Local, state, and federal health officials are investigating an outbreak of E. coli bacteria in Toledo that sickened 14 people, with one of those possibly dying from the bacteria.
The outbreak appears to have been from contaminated beef and occurred over a period of several days in late August and into early September. No new cases have been found.
"The key to this is there's really no public health threat. The outbreak appears over, and we don't believe there's any new transmission," said Kristopher Weiss, a spokesman at the Ohio Department of Health.
Officials are being tight-lipped about the investigation and withholding specific details about those involved as well as details on the possible source of the outbreak.
Some of that secrecy is because of a state law passed two years ago that allows government officials to withhold the identity of a business suspected as a source of a disease outbreak during an investigation.
However, Dr. David Grossman, health commissioner for the Toledo-Lucas County Health Department, said health officials suspect a Toledo catering company might be the source of the outbreak.
He cautioned that the source also might be the supplier to that caterer or some other source. The investigation, expected to take two or three weeks, is ongoing.

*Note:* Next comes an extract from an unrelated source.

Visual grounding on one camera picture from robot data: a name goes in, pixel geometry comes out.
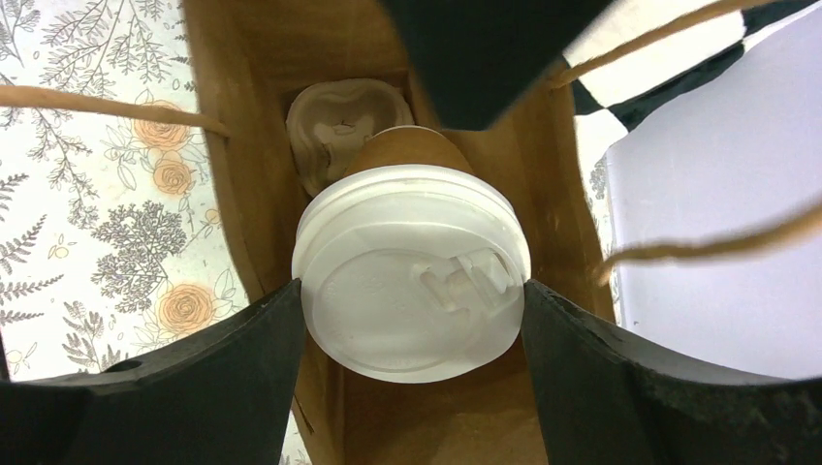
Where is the floral patterned table mat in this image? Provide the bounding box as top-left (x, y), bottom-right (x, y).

Dr. Grossman said all of those who got sick ate at events where the caterer's food was present. There are three separate events in question: a physicians' meeting where food was served, a wake, and a reception for either a wedding or bridal shower.
He said 13 of those who got sick have recovered. An elderly woman from Lucas County died, but investigators are trying to determine whether pre-existing health problems caused her death.
Dr. Cynthia Beisser, a Lucas County deputy coroner, said the woman died several days after the outbreak, and until more blood tests are completed, she won't know if E. coli might have been the culprit.
Mr. Weiss said of the 13 who got sick but recovered, seven were from Lucas County, one from Sandusky County, four from Wood County, one from Montgomery County, and one from Illinois. He said they ranged in age from 3 to 94.
In addition to an Ohio Department of Health epidemiologist, the federal Centers for Disease Control and Prevention has two epidemiologists and a medical student aiding in the investigation. Jennifer Morcone, a CDC spokesman, said the agency was asked by the state health department for assistance. She added that it's not unusual for the CDC to send out specialists to help local or state health officials in this sort of investigations. "We do this all the time," she said.
The type of E. coli in this outbreak is a strain known as E. coli 0157:H7. There are hundreds of different strains of E. coli. This one produces a toxin and can cause severe illness or death. It is generally associated with eating undercooked, contaminated ground beef.
Mr. Weiss said E. coli 0157:H7 cases are not unusual. Preliminary figures for last year show 102 cases in Ohio, 132 in 2003, and 154 in 2002. Nationwide, about 73,000 such cases and 61 deaths are reported annually.